Saturday, August 15, 2015

A Quick Game of Arc of Fire

One of the advantages of having the twins back from university is that I have a ready-made opponent for the occasional evening game.  Last Friday I texted Jamie from work to suggest a game of Arc of Fire that evening.  Being a good lad, he said yes.

We played the Prelude scenario from Grossdeutschland at Kursk by Scott Fisher and Nathan Forney. This takes place on the eve of the Kursk offensive and sees a German patrol attempting to destroy a Soviet forward outpost.

Jamie played the Germans with platoon HQ, two squads and a 8cm mortar team.  As the Soviets, I had a forward observer team in the reinforced basement of a small house, a rifle squad, and a medium MG team.  I also had a couple of fire missions of 76mm artillery support to call on.

The house can be seen on the left in the pic below.  The Germans entered from the far end and chose not to advance along the gully (marked with lichen in the photo).  This was probably a good move as my hidden deployment had the Maxim gun deployed in the gully.


Jamie's platoon HQ soon came under fire from my rifle squad.  White counter = broken, red = wounded.


The mortar team set up on the far side of the gully but then discovered that they couldn't detect the hidden Soviet units at any range inside the minimum range for their mortar.  I should have remembered that they could have sent the team commander up to 6" forward to spot for the rest of the crew.


Jamie's first squad established a base of fire on the hill...


... whilst his second squad made for the house needing to cross barbed wire to get there....


The assault squad crossed the barbed wire quite easily (Jamie rolled the minimum deduction from his move twice) and moved forward to attack the house.

By this time I'd managed to get my medium machine gun redeployed into a position from where they could fire laterally across the table and hit anyone assaulting the front of the house.  Unfortunately it was only after the Germans had launched their close-assault that the MMG team managed to make the TAC roll they needed to spot and fire on them

I needn't have fretted, though.  Assaulting an unsuppressed position is bloody and the forward observer's SMG played bloody havoc with the assaulting Germans.  When Jamie called off the attack after six turns, the assault team was in tatters.
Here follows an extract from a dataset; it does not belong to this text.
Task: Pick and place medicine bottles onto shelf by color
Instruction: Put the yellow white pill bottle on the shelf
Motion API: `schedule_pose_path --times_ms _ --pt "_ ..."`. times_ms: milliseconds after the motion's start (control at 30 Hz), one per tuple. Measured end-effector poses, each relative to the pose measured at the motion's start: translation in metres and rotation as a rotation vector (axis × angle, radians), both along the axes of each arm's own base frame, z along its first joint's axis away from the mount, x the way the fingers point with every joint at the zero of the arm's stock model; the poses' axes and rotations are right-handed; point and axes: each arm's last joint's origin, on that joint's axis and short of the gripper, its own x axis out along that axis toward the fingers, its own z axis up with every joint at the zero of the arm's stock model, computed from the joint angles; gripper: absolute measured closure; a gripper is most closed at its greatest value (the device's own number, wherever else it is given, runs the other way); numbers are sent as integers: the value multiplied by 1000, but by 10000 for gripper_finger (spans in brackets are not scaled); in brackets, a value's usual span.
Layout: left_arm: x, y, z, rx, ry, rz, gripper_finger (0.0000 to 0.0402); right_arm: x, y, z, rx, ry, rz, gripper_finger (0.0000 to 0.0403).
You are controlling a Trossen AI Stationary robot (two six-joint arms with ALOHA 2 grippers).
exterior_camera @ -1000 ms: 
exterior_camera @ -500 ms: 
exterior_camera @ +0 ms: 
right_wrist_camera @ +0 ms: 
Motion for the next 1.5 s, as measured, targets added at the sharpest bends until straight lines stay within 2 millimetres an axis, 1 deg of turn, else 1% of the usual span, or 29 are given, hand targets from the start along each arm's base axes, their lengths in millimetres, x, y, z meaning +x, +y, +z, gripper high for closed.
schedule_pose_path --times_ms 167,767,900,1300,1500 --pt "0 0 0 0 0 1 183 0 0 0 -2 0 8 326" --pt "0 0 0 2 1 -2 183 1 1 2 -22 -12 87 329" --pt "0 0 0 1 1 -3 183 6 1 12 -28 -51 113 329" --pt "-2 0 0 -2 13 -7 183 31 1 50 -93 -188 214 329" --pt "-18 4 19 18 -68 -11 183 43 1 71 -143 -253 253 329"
Arc of Fire remains my favourite modern skirmish system but I do an apology to Jamie for not fixing his problem with the mortars during the game.  We should play this one again and get it right next time.

By the way, any comments on the last two photos?  I think the faded look (courtesy of Photos on my Mac) gives a nice WW2 look to the images.



4 comments:

Pete. said...

Nice - not played Arc of Fire in ages.

I've played the scenario you did and found it a difficult one for the Germans too....

Cheers,

Pete.

Counterpane said...

Cheers, Pete. It's certainly an interesting tactical challenge and one I'd like to try again.

Tales from Shed HQ said...

Hi Richard C,

Great looking game, I really like AoF since being introduced to it at Crisis Point by your good self. Like the last two photos as they show colours better.

Cheers

Richard P

Counterpane said...

Cheers, Richard. I might try faded pics again.